Count the lines in the records that hold the string "answers". Only the number should be given.

··········

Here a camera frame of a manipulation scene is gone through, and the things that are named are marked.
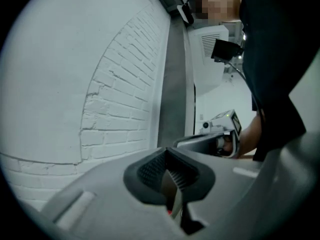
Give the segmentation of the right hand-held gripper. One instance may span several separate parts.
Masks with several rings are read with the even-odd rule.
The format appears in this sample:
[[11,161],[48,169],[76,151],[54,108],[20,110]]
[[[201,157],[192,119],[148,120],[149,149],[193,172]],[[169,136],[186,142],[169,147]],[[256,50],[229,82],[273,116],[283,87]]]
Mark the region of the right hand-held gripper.
[[[202,123],[198,135],[190,135],[177,139],[173,146],[206,155],[235,158],[239,150],[242,126],[234,109],[222,112],[211,120]],[[223,155],[224,136],[233,138],[233,152]]]

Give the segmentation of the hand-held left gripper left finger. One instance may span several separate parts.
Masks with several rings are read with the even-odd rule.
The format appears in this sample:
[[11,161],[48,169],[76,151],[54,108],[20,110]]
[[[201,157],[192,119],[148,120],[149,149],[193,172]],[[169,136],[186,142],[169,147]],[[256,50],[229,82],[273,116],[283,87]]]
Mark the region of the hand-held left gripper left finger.
[[125,169],[159,148],[101,163],[55,194],[41,214],[79,240],[182,240],[185,232],[163,205],[137,200]]

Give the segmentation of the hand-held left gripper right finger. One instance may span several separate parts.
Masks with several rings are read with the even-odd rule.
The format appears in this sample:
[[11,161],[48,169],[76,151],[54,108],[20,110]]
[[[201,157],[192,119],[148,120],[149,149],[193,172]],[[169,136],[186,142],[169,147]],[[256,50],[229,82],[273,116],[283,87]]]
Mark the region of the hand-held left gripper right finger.
[[262,162],[167,148],[166,163],[182,193],[185,229],[167,235],[254,235],[261,212]]

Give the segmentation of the person's right forearm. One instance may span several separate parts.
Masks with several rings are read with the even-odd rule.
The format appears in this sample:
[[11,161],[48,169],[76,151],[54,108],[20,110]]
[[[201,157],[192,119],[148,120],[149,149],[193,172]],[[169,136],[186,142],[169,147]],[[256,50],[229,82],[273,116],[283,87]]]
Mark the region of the person's right forearm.
[[239,149],[237,158],[255,150],[258,146],[262,135],[262,123],[259,113],[253,118],[249,126],[240,133],[239,136]]

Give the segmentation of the person's right hand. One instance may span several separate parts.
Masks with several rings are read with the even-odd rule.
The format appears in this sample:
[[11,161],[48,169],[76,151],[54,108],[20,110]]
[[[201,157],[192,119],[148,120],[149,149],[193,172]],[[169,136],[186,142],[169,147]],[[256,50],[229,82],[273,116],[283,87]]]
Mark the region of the person's right hand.
[[224,135],[223,136],[224,144],[222,146],[223,149],[223,155],[229,156],[233,153],[234,147],[233,147],[233,138],[231,135]]

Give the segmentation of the dark grey pillar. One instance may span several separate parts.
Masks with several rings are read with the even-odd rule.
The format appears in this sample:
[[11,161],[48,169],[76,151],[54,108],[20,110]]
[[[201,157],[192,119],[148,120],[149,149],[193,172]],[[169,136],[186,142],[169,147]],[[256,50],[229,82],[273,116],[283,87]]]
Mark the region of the dark grey pillar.
[[184,0],[157,0],[165,10],[160,69],[154,89],[149,130],[150,149],[170,147],[195,133],[195,86],[188,25],[177,6]]

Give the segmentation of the white appliance with vent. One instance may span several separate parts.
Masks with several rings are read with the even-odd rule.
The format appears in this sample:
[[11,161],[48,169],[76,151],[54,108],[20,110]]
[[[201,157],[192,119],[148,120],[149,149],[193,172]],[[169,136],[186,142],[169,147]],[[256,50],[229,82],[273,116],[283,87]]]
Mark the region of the white appliance with vent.
[[223,78],[225,65],[211,58],[216,41],[229,39],[229,31],[223,25],[207,26],[188,31],[193,79],[198,96],[218,87]]

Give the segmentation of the black monitor screen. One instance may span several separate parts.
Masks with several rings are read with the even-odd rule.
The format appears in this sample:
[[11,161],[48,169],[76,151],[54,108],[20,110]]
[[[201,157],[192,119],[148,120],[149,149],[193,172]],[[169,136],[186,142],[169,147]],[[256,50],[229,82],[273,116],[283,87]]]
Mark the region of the black monitor screen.
[[242,55],[244,49],[233,42],[216,39],[211,58],[217,63],[229,63],[233,57]]

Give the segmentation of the person's black shirt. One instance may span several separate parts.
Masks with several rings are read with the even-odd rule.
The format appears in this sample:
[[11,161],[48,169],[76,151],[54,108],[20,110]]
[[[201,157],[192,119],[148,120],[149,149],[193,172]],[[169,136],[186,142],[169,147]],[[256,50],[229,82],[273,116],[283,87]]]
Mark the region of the person's black shirt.
[[262,162],[269,151],[306,131],[289,98],[303,75],[301,65],[295,67],[293,61],[299,51],[297,28],[285,0],[242,0],[239,15],[246,35],[243,71],[264,113],[262,136],[253,157]]

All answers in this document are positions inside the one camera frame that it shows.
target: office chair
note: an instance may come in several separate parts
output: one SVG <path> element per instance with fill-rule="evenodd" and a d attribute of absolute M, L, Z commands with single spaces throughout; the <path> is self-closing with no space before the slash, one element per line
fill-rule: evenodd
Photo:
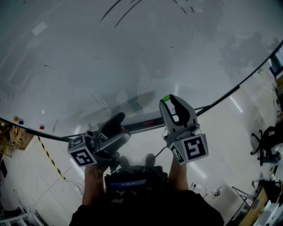
<path fill-rule="evenodd" d="M 264 133 L 260 130 L 260 139 L 254 133 L 252 134 L 258 141 L 259 146 L 255 151 L 251 152 L 251 155 L 260 150 L 260 157 L 257 159 L 260 161 L 260 166 L 264 163 L 278 163 L 281 160 L 281 154 L 278 151 L 273 154 L 272 151 L 276 146 L 283 144 L 282 133 L 283 121 L 279 122 L 275 127 L 268 127 Z"/>

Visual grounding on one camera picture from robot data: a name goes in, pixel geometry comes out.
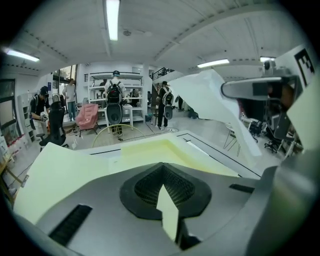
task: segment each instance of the desk
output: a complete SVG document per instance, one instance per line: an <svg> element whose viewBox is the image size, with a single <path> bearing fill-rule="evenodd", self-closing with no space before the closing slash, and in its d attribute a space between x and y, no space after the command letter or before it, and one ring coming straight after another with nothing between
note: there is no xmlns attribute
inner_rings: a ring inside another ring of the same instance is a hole
<svg viewBox="0 0 320 256"><path fill-rule="evenodd" d="M164 151L163 143L168 150ZM57 165L56 159L63 165ZM27 181L19 189L13 210L36 224L47 210L89 181L158 162L221 175L260 178L257 171L247 168L227 151L190 131L79 151L50 143L30 167Z"/></svg>
<svg viewBox="0 0 320 256"><path fill-rule="evenodd" d="M0 186L2 187L4 193L6 194L6 196L9 198L10 203L13 205L15 198L11 196L11 194L8 191L8 188L4 182L4 180L2 179L2 174L4 173L4 171L7 171L16 181L18 181L20 184L22 183L22 181L15 176L10 169L7 167L7 164L9 163L10 159L12 157L12 154L10 155L10 157L8 157L6 159L6 161L3 164L0 164Z"/></svg>

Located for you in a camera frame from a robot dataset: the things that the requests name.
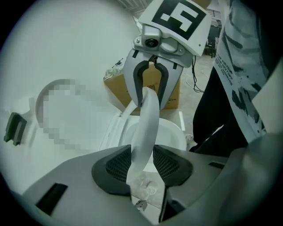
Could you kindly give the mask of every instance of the toilet bowl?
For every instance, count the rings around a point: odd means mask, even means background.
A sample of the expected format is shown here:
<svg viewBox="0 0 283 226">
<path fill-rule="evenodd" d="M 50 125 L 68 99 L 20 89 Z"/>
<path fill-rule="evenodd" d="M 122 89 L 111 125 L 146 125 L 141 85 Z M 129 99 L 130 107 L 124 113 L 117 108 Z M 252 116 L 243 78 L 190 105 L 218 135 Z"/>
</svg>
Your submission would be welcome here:
<svg viewBox="0 0 283 226">
<path fill-rule="evenodd" d="M 28 126 L 20 145 L 0 142 L 1 167 L 10 188 L 20 194 L 68 159 L 130 144 L 139 123 L 129 109 L 122 113 L 70 79 L 50 82 L 11 109 L 21 113 Z M 1 132 L 6 125 L 1 123 Z M 159 119 L 155 144 L 180 150 L 187 145 L 180 128 L 165 119 Z M 152 156 L 144 171 L 157 172 Z"/>
</svg>

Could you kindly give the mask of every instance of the black cable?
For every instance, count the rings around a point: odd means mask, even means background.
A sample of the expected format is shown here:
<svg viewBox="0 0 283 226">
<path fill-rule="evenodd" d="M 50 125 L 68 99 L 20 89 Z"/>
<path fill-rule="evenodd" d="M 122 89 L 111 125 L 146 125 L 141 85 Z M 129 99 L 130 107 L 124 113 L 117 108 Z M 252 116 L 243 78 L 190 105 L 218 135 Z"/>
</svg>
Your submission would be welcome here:
<svg viewBox="0 0 283 226">
<path fill-rule="evenodd" d="M 203 93 L 203 91 L 196 85 L 197 79 L 195 76 L 195 62 L 194 59 L 192 59 L 192 67 L 191 67 L 191 72 L 193 73 L 193 78 L 194 78 L 194 91 L 196 93 Z"/>
</svg>

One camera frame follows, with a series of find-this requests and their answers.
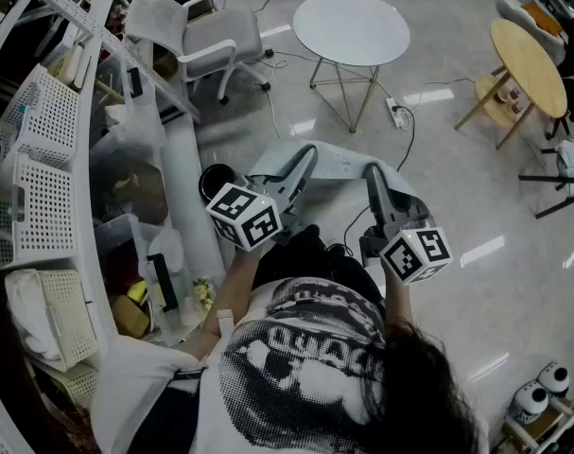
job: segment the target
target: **orange cushion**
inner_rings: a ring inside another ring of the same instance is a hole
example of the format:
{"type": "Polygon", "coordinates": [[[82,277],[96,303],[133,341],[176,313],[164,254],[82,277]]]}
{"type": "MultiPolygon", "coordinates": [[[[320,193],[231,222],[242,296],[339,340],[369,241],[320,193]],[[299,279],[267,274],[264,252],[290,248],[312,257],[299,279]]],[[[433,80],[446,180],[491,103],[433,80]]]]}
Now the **orange cushion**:
{"type": "Polygon", "coordinates": [[[536,3],[530,2],[523,5],[522,9],[527,11],[536,22],[536,25],[545,32],[550,33],[553,37],[558,37],[562,32],[562,27],[549,15],[547,15],[536,3]]]}

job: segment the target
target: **white graphic t-shirt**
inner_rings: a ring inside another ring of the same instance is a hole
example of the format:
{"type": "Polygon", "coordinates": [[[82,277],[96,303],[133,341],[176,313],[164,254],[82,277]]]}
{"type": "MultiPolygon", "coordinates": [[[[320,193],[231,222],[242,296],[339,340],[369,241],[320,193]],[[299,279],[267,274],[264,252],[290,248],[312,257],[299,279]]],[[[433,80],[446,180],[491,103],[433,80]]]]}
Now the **white graphic t-shirt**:
{"type": "Polygon", "coordinates": [[[252,296],[207,360],[190,452],[364,452],[363,392],[372,385],[380,398],[383,375],[377,308],[318,278],[276,281],[252,296]]]}

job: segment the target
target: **long black hair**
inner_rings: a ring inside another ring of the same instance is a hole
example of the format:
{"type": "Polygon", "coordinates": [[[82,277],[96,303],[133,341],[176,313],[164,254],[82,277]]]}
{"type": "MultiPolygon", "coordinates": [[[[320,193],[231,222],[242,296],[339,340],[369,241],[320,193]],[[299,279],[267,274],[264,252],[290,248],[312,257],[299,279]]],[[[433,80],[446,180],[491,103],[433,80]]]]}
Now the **long black hair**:
{"type": "Polygon", "coordinates": [[[478,424],[459,391],[444,345],[408,322],[386,328],[383,389],[363,385],[372,421],[369,452],[476,454],[478,424]]]}

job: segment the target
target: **round wooden table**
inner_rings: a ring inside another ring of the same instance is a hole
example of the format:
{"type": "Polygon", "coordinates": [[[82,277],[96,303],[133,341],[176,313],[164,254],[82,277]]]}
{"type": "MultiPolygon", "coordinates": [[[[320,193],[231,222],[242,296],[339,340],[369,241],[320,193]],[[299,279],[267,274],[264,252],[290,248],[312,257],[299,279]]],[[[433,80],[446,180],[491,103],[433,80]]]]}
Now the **round wooden table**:
{"type": "Polygon", "coordinates": [[[491,24],[491,38],[503,65],[491,76],[476,81],[479,103],[455,127],[459,130],[481,108],[503,127],[511,126],[503,140],[496,146],[501,148],[513,133],[524,123],[536,106],[543,113],[562,117],[568,107],[562,78],[545,49],[522,27],[509,20],[494,20],[491,24]],[[511,110],[511,103],[500,104],[494,96],[506,82],[513,78],[531,101],[530,106],[517,118],[511,110]]]}

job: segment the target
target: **black cup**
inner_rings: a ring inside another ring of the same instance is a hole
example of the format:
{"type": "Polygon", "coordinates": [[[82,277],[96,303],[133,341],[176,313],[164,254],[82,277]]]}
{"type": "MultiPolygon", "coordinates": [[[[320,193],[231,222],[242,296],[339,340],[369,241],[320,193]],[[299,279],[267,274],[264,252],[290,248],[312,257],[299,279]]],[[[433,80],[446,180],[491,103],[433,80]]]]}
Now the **black cup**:
{"type": "Polygon", "coordinates": [[[199,193],[202,199],[209,203],[221,187],[226,183],[234,183],[236,181],[235,172],[223,163],[217,163],[206,168],[199,180],[199,193]]]}

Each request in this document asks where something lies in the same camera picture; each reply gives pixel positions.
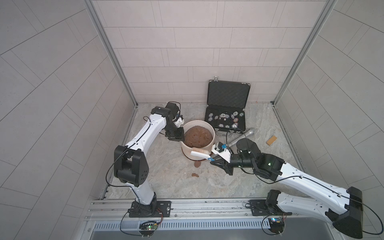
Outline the blue handled scrub brush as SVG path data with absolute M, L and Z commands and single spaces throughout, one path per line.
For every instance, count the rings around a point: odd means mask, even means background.
M 211 157 L 211 153 L 212 153 L 212 151 L 208 151 L 208 150 L 204 150 L 204 149 L 200 149 L 200 148 L 195 148 L 195 147 L 193 147 L 192 151 L 191 151 L 192 156 L 203 158 L 203 159 L 206 159 L 206 160 L 209 160 L 212 162 L 212 161 L 214 161 L 214 159 Z

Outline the white ceramic pot with mud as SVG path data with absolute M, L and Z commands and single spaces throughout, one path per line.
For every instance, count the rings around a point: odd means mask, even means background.
M 202 161 L 203 158 L 193 156 L 193 148 L 211 151 L 215 144 L 215 130 L 207 122 L 201 120 L 190 121 L 184 126 L 185 140 L 181 142 L 183 154 L 192 161 Z

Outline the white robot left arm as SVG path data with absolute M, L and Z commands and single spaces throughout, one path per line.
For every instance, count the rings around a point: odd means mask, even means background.
M 148 150 L 161 131 L 165 132 L 165 137 L 169 141 L 183 142 L 185 140 L 183 124 L 181 104 L 168 102 L 165 107 L 153 108 L 138 134 L 126 145 L 115 148 L 114 163 L 111 166 L 114 177 L 119 179 L 124 187 L 133 190 L 140 205 L 149 206 L 155 201 L 155 192 L 147 181 Z

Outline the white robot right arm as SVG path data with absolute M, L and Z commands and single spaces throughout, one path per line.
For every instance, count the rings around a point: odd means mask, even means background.
M 283 159 L 262 153 L 257 144 L 249 139 L 236 143 L 237 153 L 217 143 L 212 147 L 211 165 L 233 175 L 234 168 L 251 169 L 257 177 L 269 184 L 282 183 L 307 195 L 290 196 L 271 190 L 266 198 L 267 211 L 272 215 L 297 213 L 317 218 L 331 224 L 342 234 L 355 239 L 363 237 L 363 194 L 350 187 L 337 187 L 308 175 Z

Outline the brown mud lump large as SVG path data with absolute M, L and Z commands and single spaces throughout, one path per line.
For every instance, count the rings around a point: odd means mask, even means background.
M 195 168 L 199 168 L 201 166 L 201 161 L 197 161 L 194 163 Z

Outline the silver microphone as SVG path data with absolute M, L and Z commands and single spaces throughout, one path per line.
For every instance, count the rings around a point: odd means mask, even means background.
M 241 140 L 241 139 L 249 139 L 250 137 L 252 137 L 255 133 L 256 133 L 256 129 L 255 128 L 249 128 L 244 134 L 241 134 L 239 137 L 237 137 L 236 139 L 232 140 L 231 142 L 227 143 L 227 146 L 232 148 L 233 146 L 236 145 L 236 143 Z

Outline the tan wooden block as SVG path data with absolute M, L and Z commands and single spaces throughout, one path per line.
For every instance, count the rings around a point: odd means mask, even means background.
M 267 141 L 266 141 L 266 144 L 268 146 L 271 146 L 278 138 L 276 136 L 272 136 L 270 137 Z

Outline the black poker chip case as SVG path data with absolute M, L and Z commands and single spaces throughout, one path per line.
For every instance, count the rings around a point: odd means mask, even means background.
M 242 133 L 246 130 L 245 108 L 251 85 L 210 80 L 205 122 L 215 131 Z

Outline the right circuit board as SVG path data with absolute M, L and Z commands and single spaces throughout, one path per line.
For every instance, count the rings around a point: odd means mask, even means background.
M 282 217 L 269 218 L 269 231 L 272 235 L 280 235 L 285 230 L 285 220 Z

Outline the circuit board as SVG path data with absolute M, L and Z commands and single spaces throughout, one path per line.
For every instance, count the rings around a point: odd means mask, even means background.
M 269 231 L 272 235 L 280 235 L 285 230 L 285 220 L 282 217 L 269 218 Z
M 160 222 L 157 221 L 147 221 L 141 223 L 139 226 L 139 232 L 142 235 L 152 235 L 160 226 Z

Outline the left circuit board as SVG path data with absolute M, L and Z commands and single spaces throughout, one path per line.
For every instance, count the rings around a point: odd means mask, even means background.
M 139 232 L 142 235 L 152 235 L 160 226 L 160 222 L 157 221 L 147 221 L 141 223 L 139 226 Z

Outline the aluminium front rail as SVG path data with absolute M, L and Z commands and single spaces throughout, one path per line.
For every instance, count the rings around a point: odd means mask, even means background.
M 265 217 L 252 215 L 251 210 L 245 207 L 249 199 L 175 199 L 158 201 L 172 202 L 170 216 L 165 218 L 166 220 Z M 120 219 L 123 215 L 129 217 L 129 209 L 131 208 L 132 202 L 134 201 L 123 199 L 93 201 L 86 212 L 85 218 L 94 221 L 111 221 Z M 278 201 L 278 207 L 284 212 L 291 212 L 293 216 L 305 216 L 326 222 L 329 221 L 329 218 L 325 215 L 329 210 L 328 207 L 311 198 L 300 198 L 288 195 Z

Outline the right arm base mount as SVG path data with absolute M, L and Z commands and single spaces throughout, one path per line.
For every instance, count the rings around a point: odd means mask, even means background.
M 284 212 L 278 207 L 278 196 L 282 192 L 270 190 L 265 200 L 249 200 L 245 207 L 250 209 L 253 216 L 291 216 L 291 212 Z

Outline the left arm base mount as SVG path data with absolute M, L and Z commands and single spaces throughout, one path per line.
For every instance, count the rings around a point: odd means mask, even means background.
M 149 205 L 142 204 L 139 200 L 132 202 L 129 209 L 130 218 L 168 218 L 170 216 L 172 202 L 158 201 L 154 195 L 153 200 Z

··········

(RESPONSE BELOW) 2